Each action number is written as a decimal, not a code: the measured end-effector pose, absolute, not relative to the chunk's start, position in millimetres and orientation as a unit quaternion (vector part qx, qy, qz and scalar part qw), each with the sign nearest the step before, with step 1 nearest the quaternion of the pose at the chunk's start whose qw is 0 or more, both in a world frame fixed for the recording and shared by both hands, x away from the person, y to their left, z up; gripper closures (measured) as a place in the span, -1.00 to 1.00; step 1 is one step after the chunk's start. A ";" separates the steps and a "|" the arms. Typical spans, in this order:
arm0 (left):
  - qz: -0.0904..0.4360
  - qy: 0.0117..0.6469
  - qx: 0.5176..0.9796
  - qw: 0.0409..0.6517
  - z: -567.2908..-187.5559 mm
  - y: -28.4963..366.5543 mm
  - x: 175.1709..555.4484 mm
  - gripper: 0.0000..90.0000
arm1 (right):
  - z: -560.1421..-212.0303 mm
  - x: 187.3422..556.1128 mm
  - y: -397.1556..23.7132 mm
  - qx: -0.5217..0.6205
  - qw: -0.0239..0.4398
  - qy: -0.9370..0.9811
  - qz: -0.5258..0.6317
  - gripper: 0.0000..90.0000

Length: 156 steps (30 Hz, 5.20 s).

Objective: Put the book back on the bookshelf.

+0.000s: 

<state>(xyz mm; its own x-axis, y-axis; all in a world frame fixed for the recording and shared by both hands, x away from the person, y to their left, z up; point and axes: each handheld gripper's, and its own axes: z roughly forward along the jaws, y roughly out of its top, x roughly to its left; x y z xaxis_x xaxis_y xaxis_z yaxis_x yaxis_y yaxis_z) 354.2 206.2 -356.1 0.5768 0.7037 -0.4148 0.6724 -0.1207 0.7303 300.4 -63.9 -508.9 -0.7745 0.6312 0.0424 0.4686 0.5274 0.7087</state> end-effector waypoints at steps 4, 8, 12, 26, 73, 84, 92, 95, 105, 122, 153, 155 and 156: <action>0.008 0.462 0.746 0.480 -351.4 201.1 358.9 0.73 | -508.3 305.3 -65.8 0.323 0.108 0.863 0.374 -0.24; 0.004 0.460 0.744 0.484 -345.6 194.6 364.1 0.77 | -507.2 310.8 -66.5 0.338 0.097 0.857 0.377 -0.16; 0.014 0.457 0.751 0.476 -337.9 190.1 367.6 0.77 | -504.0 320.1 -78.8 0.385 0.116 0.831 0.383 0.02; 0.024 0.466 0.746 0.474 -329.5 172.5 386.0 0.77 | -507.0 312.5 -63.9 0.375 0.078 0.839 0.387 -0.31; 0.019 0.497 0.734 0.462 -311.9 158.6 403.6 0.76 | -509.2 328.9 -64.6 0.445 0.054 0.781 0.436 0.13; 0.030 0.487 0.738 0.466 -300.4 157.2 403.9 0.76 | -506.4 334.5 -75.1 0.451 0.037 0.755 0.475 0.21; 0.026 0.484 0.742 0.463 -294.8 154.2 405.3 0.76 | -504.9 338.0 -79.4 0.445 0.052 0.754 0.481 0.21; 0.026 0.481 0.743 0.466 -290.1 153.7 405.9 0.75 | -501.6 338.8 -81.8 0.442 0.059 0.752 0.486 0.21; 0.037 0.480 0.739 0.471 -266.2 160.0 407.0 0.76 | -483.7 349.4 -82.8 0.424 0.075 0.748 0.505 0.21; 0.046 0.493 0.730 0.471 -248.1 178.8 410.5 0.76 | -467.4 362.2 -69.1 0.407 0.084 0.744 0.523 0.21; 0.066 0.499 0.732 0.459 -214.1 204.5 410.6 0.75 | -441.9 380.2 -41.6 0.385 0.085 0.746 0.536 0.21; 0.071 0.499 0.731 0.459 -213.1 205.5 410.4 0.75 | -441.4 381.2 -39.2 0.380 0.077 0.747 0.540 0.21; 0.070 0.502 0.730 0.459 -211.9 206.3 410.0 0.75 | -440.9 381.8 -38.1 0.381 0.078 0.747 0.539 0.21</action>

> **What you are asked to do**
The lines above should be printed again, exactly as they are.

> **Worked solution**
Each action number is written as a decimal, not a code: the measured end-effector pose, absolute, not relative to the chunk's start, position in millimetres and orientation as a unit quaternion (vector part qx, qy, qz and scalar part qw), each with the sign nearest the step before, with step 1 nearest the quaternion of the pose at the chunk's start whose qw is 0 or more, both in a world frame fixed for the recording and shared by both hands, x away from the person, y to their left, z up; gripper closures (measured) as a place in the span, -1.00 to 1.00; step 1 is one step after the chunk's start. A ";" separates the steps and a "|" the arms. Typical spans, in this order:
arm0 (left):
  - qz: -0.0904..0.4360
  - qy: 0.0117..0.6469
  - qx: 0.5176..0.9796
  - qw: 0.0409..0.6517
  - z: -567.2908..-187.5559 mm
  - y: -28.4963..366.5543 mm
  - x: 175.1709..555.4484 mm
  - gripper: 0.0000..90.0000
arm1 (right):
  - z: -560.1421..-212.0303 mm
  - x: 187.3422..556.1128 mm
  - y: -397.1556..23.7132 mm
  - qx: -0.5217..0.6205
  - qw: -0.0239..0.4398
  - qy: -0.9370..0.9811
  - qz: -0.5258..0.6317
  - gripper: 0.0000..90.0000

Length: 156 steps (30 Hz, 5.20 s).

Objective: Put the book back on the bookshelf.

+0.000s: 

<state>(xyz mm; its own x-axis, y-axis; all in a world frame fixed for the recording and shared by both hands, x away from the person, y to their left, z up; point and axes: each handheld gripper's, and its own axes: z roughly forward along the jaws, y roughly out of its top, x roughly to its left; x y z xaxis_x xaxis_y xaxis_z yaxis_x yaxis_y yaxis_z) 354.2 206.2 -356.1 0.5768 0.7037 -0.4148 0.6724 -0.1207 0.7303 300.4 -63.9 -508.9 -0.7745 0.6312 0.0424 0.4686 0.5274 0.7087</state> end-effector waypoints at steps 4, 8, 12, 26, 73, 84, 92, 95, 105, 122, 153, 155 and 156: <action>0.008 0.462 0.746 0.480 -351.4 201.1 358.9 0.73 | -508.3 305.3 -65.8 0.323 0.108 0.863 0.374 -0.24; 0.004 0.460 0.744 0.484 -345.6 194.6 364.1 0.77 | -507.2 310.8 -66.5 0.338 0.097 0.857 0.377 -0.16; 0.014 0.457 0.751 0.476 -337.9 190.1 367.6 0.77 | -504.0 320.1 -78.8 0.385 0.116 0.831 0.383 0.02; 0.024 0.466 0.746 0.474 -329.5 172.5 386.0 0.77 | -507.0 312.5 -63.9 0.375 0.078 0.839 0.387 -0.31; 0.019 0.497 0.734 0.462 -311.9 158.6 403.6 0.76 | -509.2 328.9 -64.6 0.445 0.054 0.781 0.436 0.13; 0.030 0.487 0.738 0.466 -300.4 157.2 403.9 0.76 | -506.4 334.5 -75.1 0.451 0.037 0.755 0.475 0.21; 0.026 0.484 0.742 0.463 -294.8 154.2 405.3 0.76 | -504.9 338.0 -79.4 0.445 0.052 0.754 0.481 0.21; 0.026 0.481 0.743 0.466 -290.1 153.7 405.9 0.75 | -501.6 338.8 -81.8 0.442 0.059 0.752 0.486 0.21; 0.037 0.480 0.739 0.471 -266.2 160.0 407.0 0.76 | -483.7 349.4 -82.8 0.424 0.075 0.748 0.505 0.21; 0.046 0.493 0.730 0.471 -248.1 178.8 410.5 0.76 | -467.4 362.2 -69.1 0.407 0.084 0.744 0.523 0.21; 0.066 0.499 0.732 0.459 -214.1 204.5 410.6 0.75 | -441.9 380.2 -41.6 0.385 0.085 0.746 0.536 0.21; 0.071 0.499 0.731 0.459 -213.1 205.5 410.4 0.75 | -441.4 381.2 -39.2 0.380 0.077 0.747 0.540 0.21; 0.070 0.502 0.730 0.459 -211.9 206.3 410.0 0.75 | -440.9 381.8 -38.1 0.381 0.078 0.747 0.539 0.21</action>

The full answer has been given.